Provided records:
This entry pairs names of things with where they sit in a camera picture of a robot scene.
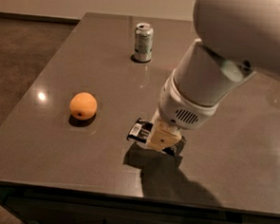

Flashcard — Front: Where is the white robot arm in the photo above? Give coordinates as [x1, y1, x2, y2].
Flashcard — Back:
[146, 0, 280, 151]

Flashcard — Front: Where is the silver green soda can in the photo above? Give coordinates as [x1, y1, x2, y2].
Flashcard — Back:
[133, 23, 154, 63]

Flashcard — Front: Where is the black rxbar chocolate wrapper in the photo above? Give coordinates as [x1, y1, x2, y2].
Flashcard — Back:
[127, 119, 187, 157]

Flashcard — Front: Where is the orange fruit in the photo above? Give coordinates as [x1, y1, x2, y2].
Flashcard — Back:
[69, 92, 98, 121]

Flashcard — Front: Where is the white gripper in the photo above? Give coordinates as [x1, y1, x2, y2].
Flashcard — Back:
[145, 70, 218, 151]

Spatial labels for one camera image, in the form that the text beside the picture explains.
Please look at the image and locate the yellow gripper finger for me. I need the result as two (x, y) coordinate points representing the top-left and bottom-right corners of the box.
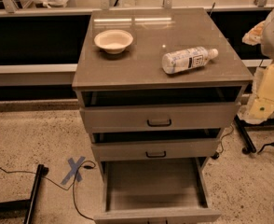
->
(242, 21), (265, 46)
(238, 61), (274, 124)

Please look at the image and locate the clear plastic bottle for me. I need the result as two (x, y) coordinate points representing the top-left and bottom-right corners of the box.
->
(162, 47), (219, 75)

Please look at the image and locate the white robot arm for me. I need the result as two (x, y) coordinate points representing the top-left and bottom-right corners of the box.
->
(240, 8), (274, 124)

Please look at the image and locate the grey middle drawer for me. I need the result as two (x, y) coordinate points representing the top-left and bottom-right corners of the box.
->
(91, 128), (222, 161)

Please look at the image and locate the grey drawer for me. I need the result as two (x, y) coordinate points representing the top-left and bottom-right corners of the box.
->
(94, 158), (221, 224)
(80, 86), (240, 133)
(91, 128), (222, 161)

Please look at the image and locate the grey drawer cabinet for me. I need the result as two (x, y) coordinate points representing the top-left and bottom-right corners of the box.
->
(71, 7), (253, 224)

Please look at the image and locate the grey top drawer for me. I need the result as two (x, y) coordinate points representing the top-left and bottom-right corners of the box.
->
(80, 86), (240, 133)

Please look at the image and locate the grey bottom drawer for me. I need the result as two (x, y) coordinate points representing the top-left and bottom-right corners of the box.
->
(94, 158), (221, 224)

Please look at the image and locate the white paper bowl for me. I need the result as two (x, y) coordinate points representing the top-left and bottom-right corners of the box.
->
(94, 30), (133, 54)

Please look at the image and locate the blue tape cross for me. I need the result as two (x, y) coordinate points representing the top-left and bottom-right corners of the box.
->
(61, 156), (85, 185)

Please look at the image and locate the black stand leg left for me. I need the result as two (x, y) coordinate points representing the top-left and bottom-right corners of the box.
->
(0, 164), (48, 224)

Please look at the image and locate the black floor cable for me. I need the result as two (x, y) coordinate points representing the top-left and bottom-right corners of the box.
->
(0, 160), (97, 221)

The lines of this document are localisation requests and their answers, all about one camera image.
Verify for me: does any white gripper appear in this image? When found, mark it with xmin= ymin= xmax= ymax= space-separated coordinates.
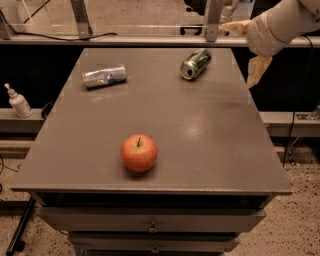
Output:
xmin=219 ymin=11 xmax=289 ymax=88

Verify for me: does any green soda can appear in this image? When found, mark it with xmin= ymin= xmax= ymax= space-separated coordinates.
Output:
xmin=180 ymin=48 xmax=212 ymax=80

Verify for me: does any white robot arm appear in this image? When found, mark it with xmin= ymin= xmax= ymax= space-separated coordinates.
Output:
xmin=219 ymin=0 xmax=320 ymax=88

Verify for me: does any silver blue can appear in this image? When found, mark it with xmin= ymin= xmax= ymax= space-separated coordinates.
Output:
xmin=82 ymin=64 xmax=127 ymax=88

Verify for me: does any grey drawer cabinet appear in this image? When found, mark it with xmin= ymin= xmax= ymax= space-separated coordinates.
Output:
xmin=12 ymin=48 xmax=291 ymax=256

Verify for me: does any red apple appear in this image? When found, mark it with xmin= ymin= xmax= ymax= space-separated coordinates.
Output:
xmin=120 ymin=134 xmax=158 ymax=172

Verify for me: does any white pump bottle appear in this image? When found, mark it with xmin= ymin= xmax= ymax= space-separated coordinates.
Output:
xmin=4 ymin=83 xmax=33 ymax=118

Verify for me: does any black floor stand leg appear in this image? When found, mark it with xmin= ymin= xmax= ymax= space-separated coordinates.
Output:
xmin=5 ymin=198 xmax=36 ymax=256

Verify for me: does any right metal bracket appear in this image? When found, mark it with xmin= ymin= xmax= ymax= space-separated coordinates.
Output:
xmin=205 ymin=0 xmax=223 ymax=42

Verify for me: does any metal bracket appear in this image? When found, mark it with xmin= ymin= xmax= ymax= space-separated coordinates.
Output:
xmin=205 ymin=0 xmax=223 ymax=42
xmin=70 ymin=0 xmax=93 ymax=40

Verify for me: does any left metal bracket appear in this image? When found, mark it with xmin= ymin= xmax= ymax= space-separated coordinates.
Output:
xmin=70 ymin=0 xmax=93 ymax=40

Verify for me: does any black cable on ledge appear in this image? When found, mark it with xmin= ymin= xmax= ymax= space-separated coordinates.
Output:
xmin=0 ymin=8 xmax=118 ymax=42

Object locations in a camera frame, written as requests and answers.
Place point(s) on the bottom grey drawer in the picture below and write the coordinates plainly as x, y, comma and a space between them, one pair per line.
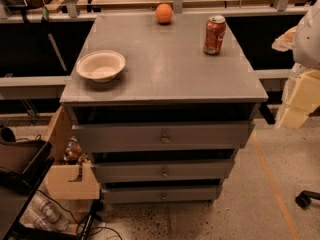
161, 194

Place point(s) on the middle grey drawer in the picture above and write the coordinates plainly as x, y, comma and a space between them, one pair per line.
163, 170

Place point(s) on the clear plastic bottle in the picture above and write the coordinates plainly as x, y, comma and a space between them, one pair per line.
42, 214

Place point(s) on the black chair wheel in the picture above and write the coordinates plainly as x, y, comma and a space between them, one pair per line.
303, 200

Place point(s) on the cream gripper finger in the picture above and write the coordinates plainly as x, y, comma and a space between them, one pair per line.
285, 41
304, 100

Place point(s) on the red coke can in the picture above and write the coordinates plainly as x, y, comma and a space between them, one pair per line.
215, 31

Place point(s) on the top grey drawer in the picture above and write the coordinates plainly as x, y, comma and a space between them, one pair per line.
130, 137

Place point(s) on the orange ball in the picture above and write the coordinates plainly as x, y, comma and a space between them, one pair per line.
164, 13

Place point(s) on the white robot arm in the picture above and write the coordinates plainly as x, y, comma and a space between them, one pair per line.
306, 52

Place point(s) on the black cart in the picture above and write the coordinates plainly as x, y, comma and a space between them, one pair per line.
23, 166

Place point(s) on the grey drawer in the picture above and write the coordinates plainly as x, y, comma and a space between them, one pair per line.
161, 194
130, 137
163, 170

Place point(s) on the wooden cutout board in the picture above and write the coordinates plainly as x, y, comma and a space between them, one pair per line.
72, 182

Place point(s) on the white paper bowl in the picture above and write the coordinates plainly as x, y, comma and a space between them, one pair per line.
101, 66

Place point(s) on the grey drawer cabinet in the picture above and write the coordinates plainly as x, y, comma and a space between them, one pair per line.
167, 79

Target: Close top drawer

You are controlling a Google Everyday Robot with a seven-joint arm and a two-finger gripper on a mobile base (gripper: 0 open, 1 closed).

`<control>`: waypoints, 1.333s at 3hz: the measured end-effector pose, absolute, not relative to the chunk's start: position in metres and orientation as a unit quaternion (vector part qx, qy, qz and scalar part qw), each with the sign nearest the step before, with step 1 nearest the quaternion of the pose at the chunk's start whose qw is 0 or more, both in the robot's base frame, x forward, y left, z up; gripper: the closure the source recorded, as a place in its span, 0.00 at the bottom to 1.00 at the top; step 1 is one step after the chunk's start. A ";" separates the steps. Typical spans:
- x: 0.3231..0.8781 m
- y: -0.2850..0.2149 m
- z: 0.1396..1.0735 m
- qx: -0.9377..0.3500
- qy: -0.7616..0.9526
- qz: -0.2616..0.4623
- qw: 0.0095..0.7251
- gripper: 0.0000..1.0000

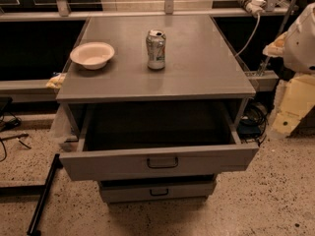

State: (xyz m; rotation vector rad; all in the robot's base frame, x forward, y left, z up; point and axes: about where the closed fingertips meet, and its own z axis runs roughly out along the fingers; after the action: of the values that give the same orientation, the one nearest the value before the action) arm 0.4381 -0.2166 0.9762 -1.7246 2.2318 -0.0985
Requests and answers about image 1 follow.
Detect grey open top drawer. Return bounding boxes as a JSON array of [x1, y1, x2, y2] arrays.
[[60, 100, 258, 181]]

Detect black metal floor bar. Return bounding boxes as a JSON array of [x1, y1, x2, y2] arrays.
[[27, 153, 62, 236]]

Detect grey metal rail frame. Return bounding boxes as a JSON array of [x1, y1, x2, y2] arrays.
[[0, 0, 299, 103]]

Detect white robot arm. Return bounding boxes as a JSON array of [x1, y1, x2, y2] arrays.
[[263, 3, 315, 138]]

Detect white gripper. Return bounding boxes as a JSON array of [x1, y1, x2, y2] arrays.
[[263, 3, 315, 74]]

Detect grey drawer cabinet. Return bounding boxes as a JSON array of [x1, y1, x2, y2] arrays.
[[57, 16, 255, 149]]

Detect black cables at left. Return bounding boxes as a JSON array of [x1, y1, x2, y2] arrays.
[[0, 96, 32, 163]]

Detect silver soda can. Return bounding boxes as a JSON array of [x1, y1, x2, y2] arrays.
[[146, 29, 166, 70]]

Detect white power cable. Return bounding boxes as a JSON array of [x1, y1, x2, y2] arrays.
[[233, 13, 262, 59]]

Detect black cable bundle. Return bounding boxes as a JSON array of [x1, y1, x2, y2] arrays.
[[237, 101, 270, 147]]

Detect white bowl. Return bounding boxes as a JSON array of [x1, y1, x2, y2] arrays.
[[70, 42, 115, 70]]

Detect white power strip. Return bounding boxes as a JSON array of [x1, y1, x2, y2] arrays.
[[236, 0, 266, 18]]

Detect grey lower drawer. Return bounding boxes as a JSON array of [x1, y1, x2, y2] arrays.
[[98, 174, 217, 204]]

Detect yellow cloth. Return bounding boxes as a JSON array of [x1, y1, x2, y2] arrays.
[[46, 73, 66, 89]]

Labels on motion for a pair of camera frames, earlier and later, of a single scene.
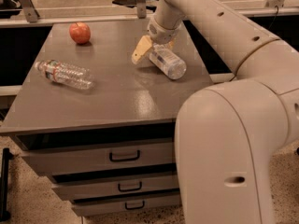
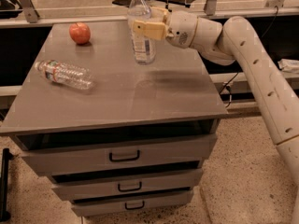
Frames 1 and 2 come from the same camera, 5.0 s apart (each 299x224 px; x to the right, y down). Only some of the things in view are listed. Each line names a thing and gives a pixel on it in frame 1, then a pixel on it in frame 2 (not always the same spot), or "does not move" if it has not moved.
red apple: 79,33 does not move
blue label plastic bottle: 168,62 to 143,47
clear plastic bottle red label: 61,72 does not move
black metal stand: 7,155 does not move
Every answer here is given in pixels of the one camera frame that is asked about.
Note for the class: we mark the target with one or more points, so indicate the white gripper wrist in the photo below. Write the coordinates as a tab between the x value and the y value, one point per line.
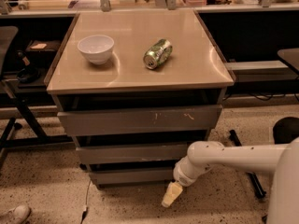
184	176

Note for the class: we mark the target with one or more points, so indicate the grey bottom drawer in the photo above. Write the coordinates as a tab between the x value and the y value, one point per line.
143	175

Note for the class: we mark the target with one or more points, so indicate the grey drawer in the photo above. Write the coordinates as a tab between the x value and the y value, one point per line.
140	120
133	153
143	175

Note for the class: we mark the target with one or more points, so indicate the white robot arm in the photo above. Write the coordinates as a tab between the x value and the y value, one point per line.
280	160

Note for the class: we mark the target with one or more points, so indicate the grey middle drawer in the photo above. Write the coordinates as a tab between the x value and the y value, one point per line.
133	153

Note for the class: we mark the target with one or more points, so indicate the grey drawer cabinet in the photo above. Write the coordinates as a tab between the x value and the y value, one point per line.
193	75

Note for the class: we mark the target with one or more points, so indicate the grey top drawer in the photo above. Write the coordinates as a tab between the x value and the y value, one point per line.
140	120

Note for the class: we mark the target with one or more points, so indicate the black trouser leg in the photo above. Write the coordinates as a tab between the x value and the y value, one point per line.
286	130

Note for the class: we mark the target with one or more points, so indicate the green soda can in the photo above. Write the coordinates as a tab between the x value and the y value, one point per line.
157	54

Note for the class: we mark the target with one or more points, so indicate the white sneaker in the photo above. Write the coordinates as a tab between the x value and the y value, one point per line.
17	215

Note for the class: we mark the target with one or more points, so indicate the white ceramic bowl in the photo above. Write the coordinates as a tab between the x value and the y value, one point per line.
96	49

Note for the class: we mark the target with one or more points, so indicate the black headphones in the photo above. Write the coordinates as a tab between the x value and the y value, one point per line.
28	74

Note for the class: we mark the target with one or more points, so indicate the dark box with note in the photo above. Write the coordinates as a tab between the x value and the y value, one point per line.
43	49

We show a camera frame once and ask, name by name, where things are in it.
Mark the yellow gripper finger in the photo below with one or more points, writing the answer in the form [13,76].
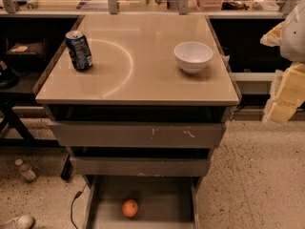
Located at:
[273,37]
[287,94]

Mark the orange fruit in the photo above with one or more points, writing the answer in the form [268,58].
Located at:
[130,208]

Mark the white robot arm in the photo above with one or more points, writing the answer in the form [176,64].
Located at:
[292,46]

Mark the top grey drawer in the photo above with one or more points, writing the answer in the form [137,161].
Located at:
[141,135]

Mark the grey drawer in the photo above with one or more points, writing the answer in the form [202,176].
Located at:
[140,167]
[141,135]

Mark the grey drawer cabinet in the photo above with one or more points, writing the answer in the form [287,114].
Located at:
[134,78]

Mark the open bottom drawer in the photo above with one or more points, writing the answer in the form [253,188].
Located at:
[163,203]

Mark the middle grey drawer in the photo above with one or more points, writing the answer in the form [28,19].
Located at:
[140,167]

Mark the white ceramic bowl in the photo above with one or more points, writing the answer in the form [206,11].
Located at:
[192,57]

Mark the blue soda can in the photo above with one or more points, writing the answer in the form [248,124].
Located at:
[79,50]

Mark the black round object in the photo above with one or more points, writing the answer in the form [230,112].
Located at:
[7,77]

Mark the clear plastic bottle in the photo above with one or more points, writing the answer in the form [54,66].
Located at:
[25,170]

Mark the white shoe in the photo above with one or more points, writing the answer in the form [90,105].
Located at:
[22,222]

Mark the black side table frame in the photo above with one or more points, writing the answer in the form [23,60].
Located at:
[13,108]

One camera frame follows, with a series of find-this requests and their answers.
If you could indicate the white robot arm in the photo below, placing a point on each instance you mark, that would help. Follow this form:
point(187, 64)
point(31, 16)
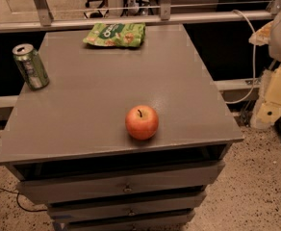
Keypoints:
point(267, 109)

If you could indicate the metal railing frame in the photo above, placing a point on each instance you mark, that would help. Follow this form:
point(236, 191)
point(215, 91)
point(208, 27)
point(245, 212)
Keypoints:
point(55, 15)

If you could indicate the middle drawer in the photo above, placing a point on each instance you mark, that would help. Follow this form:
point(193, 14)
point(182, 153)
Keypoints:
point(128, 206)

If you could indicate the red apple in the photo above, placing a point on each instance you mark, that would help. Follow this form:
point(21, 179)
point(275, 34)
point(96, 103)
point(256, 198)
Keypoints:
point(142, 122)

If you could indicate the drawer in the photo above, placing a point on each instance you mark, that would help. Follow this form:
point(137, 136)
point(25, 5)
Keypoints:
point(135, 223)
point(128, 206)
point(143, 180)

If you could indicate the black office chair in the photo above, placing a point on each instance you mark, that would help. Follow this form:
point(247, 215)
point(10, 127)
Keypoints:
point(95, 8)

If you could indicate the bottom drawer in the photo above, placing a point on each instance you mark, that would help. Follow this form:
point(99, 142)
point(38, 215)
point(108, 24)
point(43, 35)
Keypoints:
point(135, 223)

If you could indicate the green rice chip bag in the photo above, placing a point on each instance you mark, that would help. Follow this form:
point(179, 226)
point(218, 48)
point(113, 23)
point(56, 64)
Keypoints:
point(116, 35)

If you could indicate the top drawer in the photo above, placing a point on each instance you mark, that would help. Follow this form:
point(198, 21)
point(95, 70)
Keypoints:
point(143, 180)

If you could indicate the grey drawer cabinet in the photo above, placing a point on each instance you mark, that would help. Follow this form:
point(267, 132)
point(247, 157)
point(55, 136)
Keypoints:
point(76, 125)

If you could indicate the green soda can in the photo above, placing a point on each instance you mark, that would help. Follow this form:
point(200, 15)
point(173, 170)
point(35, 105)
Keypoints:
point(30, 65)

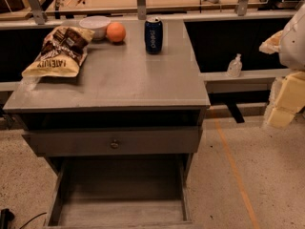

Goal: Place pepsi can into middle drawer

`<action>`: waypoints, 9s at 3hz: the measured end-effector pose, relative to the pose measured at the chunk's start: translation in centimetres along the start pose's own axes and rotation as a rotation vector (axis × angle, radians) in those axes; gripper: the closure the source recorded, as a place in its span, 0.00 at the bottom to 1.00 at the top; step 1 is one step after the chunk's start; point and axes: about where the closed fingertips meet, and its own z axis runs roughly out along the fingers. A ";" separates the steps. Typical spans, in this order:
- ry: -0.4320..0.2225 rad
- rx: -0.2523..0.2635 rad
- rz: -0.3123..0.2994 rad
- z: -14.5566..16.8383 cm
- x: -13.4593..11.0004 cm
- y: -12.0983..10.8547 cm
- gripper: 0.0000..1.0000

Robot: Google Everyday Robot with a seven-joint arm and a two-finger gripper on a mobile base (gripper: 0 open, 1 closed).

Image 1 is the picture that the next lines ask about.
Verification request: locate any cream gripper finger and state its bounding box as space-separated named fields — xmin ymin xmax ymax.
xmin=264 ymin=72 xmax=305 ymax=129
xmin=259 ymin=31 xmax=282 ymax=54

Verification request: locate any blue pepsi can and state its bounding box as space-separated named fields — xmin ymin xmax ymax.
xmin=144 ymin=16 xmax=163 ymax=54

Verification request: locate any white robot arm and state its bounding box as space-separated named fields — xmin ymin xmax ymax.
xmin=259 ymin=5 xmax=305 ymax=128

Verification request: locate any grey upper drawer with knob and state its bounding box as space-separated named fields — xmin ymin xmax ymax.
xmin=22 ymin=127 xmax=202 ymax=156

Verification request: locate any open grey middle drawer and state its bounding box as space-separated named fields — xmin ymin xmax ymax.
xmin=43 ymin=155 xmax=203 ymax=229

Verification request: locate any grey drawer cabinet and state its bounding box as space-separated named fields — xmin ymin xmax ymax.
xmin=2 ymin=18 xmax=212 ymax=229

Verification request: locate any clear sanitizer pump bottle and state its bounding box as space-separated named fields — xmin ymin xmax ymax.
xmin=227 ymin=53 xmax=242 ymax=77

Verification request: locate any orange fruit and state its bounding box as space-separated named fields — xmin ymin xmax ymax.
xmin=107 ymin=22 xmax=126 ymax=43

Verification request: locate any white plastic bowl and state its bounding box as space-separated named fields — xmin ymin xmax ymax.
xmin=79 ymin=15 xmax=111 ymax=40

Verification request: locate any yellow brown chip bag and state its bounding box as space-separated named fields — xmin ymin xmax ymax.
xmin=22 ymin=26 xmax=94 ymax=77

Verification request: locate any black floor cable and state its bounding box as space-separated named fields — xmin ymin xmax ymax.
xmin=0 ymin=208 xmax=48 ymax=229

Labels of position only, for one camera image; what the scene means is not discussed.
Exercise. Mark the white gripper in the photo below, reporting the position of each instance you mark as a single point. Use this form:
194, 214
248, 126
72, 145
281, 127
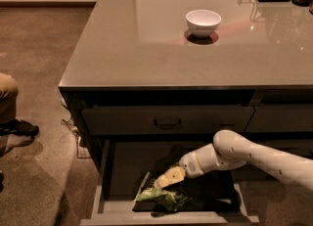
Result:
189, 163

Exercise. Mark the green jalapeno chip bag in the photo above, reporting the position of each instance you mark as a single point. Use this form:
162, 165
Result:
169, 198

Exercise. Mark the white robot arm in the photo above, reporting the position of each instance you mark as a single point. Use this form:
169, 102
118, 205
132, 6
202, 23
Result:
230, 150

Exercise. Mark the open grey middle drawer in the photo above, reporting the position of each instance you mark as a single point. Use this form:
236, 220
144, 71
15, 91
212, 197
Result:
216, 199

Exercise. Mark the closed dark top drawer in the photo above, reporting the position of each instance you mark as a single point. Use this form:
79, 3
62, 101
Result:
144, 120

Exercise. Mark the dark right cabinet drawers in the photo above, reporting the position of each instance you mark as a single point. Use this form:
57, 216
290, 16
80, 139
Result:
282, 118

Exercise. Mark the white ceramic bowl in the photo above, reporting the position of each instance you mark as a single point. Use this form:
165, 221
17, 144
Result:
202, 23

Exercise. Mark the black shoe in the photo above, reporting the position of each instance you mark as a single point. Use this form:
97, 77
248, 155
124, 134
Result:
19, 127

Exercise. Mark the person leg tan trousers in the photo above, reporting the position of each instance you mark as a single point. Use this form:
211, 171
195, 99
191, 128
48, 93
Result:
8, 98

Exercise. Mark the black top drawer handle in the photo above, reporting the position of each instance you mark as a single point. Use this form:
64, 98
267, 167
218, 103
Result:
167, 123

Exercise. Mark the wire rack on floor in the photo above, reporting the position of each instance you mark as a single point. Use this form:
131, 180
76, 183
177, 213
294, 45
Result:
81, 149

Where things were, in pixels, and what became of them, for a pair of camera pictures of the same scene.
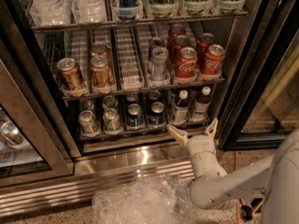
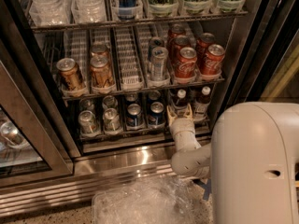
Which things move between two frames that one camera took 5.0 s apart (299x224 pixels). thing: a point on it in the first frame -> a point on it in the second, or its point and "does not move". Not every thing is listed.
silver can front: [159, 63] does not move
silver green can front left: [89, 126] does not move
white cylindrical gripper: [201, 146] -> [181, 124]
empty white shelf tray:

How to complete this task: For this exercise, gather every line of the data that contains the word "move".

Output below:
Frames 1 and 2 come from the same camera, 5.0 s apart (each 299x224 px; x to the right, y down). Only some of the things in view are listed. Each line names a thing and gives a pixel on it in frame 1, then a pixel on it in frame 2 (not always the same spot), or "does not move" if it has not moved.
red apple: 79,33 does not move
clear plastic bottle red label: 61,72 does not move
black metal stand: 7,155 does not move
Which things move between two frames that one camera took 5.0 s apart (299x224 pixels). thing: a point on it in the first frame -> a point on it in the second, or its point and "does not move". Not every thing is listed.
silver can front: [159, 63] does not move
silver green can front left: [89, 126] does not move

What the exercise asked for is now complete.